Subscribe to our newsletters for the latest updates and exclusive content on leading AI developments.
Researchers from Stanford University and Meta’s Facebook AI Research (FAIR) lab have created a cutting-edge AI system that enables virtual humans to perform synchronized actions with objects based solely on text instructions. This groundbreaking system, named CHOIS (Controllable Human-Object Interaction Synthesis), utilizes advanced conditional diffusion models to effortlessly produce interactions like “lift the table above your head, walk, and put the table down.”
This new development, detailed in a paper published on arXiv, hints at a future where virtual beings can comprehend and execute language commands as smoothly as humans.

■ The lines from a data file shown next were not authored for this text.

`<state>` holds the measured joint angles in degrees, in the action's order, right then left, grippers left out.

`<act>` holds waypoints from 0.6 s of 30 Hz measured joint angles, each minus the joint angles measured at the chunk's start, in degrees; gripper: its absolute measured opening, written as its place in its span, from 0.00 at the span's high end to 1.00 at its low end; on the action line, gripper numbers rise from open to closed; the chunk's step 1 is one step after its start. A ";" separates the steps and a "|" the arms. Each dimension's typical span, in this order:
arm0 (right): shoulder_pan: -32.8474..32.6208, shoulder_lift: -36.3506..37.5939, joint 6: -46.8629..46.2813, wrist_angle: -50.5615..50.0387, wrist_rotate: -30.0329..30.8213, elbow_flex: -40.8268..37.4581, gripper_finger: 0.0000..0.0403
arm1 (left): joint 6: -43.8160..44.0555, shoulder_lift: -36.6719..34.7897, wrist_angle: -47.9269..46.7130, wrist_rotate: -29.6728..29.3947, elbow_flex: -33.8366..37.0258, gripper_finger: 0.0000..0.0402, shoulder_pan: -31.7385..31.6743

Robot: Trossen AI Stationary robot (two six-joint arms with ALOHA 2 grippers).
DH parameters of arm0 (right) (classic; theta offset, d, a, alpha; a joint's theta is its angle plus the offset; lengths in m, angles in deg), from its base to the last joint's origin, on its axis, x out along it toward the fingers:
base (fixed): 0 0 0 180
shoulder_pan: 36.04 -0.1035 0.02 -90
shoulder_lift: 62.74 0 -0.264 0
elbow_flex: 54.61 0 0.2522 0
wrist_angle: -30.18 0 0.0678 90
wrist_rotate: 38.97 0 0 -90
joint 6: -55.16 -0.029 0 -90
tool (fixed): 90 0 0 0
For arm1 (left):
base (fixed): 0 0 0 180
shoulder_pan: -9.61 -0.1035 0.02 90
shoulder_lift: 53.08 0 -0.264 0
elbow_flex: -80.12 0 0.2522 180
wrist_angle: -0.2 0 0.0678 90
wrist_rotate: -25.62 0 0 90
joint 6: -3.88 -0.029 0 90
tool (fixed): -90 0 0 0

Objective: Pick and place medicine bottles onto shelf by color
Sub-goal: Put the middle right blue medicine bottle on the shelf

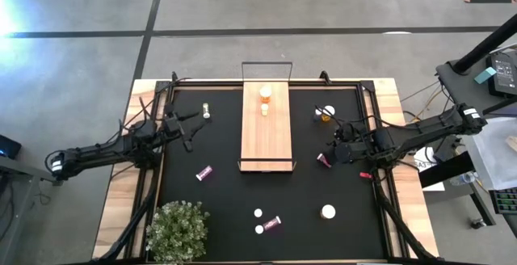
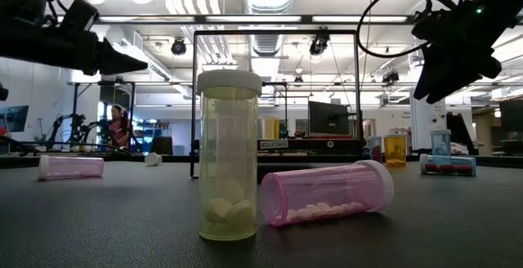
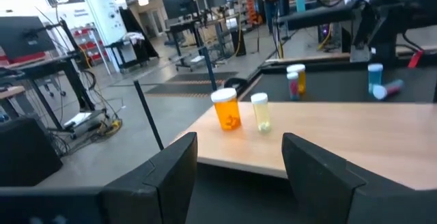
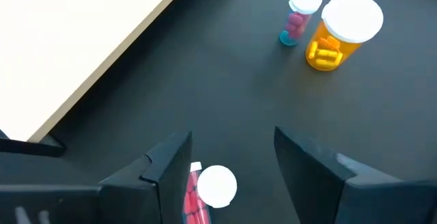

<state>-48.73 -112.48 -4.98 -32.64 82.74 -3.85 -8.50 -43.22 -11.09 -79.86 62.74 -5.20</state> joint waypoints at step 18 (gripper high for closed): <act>-0.01 0.04 -10.19 -0.29 -7.48 0.00 0.51 | -0.02 -8.33 2.06 0.21 3.13 0.51 0.00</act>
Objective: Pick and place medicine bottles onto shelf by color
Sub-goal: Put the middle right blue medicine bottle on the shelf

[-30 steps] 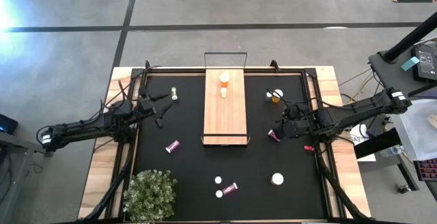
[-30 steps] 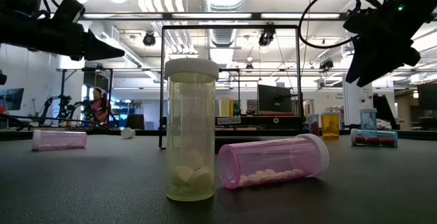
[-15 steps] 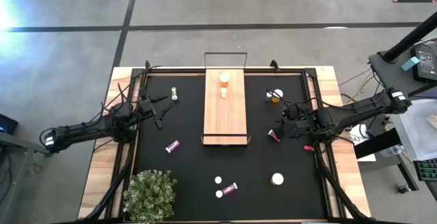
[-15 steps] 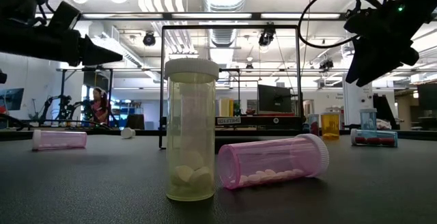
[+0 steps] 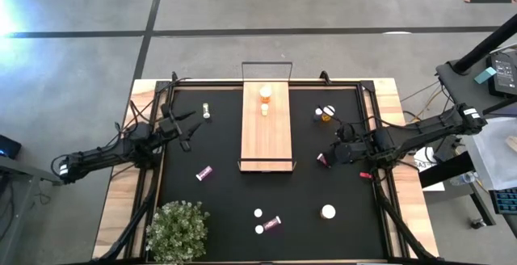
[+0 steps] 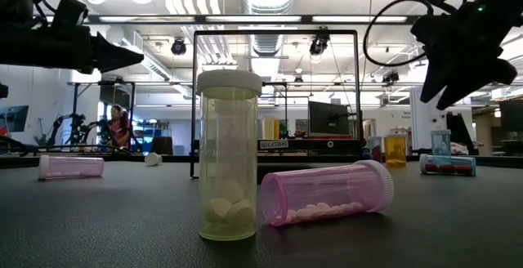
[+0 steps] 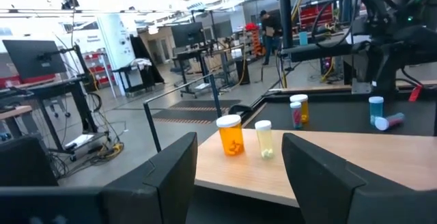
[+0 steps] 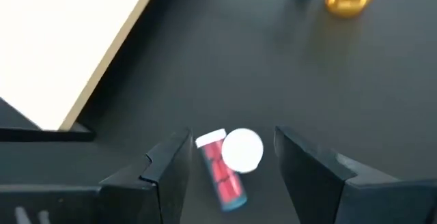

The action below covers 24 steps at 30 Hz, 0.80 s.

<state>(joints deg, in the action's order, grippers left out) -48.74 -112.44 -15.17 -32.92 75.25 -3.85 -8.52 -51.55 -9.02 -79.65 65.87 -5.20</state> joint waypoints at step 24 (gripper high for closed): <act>7.91 -1.81 -0.99 -2.62 -5.64 -0.02 0.51 | 0.00 5.05 0.11 0.00 0.05 0.51 0.00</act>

The CHOIS system excels in generating realistic and synchronized movements between virtual humans and objects in 3D environments. It uses an initial position for humans and objects, and a language description of tasks, to generate a sequence of movements that faithfully complete the given tasks. An example of this is moving a lamp closer to a sofa, where CHOIS creates a lifelike animation of an avatar picking up the lamp and placing it near the sofa.
What sets CHOIS apart is its use of sparse object waypoints and language descriptions, which serve as markers for key points in the object’s movement. This ensures the motion is not just physically accurate but also aligns with the high-level goal set by the language instruction. Additionally, CHOIS integrates advanced language understanding with physical simulation, a challenging feat for traditional models. It effectively translates verbal commands into a series of physical movements, respecting the constraints of both the human body and involved objects.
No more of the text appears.